** Opening RECORD EXTRACTS block **

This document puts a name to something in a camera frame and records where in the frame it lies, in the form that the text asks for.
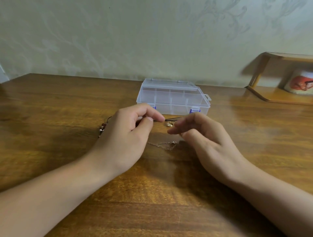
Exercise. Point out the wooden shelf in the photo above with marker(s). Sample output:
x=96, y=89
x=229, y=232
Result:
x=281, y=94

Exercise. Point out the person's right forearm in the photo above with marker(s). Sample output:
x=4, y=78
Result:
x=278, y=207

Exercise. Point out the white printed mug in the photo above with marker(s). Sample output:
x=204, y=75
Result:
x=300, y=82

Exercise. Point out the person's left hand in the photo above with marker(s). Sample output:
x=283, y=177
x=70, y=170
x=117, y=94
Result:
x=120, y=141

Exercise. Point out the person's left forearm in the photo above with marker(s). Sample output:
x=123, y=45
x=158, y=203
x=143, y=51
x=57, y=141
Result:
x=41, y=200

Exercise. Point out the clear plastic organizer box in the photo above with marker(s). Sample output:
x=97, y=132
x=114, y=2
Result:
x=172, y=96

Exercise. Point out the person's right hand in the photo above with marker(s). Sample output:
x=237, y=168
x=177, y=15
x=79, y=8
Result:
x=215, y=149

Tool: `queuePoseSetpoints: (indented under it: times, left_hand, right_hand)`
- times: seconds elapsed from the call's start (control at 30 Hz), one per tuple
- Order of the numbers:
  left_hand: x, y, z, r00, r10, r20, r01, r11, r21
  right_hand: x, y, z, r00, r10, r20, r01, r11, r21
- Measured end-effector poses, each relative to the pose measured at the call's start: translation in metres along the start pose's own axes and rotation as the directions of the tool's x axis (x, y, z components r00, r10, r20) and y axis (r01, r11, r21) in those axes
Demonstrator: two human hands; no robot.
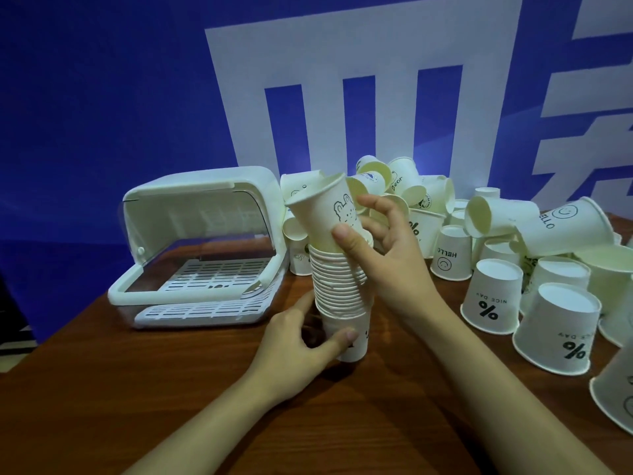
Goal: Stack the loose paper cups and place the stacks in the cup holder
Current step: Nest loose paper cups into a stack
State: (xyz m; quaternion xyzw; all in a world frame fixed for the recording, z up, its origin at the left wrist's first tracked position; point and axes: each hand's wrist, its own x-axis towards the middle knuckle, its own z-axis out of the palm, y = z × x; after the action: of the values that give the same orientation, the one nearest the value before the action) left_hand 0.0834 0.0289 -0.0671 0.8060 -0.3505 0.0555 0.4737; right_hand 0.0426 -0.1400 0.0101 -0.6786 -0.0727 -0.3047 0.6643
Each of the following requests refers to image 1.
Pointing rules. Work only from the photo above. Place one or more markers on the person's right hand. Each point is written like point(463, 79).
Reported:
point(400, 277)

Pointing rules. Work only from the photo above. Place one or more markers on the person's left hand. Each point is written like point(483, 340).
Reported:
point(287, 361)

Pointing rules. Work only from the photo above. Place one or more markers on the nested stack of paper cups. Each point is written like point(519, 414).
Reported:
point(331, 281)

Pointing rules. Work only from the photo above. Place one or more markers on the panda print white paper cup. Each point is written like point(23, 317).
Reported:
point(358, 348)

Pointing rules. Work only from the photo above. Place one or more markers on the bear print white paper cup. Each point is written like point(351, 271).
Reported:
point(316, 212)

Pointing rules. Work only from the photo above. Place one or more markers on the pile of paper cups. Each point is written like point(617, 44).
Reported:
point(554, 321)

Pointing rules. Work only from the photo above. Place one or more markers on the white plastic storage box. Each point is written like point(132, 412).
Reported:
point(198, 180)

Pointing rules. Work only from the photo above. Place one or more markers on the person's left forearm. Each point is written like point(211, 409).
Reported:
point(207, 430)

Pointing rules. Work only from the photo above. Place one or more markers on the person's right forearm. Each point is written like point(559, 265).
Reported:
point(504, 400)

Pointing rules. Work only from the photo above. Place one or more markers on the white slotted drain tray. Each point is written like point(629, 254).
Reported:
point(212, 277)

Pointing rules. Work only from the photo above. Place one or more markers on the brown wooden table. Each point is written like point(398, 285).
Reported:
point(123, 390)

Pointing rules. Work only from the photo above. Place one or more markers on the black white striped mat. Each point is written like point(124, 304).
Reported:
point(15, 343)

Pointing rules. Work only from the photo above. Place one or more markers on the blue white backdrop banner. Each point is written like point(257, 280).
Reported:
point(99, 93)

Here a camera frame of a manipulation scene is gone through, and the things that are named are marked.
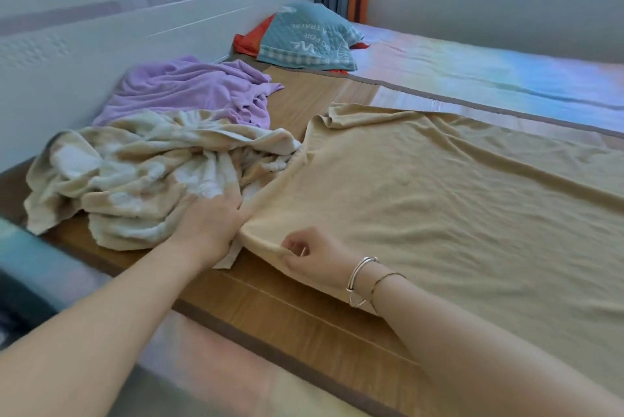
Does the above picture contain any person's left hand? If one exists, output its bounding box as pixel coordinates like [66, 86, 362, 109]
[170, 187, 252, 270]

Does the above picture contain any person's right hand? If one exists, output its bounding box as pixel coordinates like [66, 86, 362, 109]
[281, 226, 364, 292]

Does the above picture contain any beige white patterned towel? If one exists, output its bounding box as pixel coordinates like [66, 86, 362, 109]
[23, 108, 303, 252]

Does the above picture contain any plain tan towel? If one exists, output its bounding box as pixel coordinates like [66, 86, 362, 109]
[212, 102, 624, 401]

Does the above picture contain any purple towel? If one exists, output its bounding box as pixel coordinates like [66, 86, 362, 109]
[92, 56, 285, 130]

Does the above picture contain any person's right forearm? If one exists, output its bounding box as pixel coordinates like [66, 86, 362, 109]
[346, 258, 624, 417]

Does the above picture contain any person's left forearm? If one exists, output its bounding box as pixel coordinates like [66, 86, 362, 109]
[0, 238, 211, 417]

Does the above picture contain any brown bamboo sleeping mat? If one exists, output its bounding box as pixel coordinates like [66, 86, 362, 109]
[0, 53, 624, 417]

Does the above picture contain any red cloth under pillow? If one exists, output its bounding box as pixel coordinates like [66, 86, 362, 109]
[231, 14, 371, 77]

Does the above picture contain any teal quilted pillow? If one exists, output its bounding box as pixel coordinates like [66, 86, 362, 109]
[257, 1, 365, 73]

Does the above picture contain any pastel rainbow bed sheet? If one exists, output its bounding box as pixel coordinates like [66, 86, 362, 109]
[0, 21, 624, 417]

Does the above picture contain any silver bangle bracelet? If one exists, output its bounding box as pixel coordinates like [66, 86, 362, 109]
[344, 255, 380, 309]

** Closing RECORD EXTRACTS block **

WORK REQUEST | Taking the entries above, write out exactly the lines starting with the line containing "Exercise. Point out the clear" and going on through the line containing "- times: seconds", both included, and nothing else.

OUTPUT BELOW |
Exercise. Point out the clear plastic organizer box in the photo above with marker(s). Sample output:
x=97, y=132
x=114, y=2
Result:
x=172, y=96

Exercise. Point out the person's right hand in the photo above with marker(s). Sample output:
x=237, y=168
x=177, y=15
x=79, y=8
Result:
x=215, y=149

Tool: `queuePoseSetpoints: (indented under it: times, left_hand, right_hand)`
- times: seconds elapsed from the call's start (control at 30 Hz), one per tuple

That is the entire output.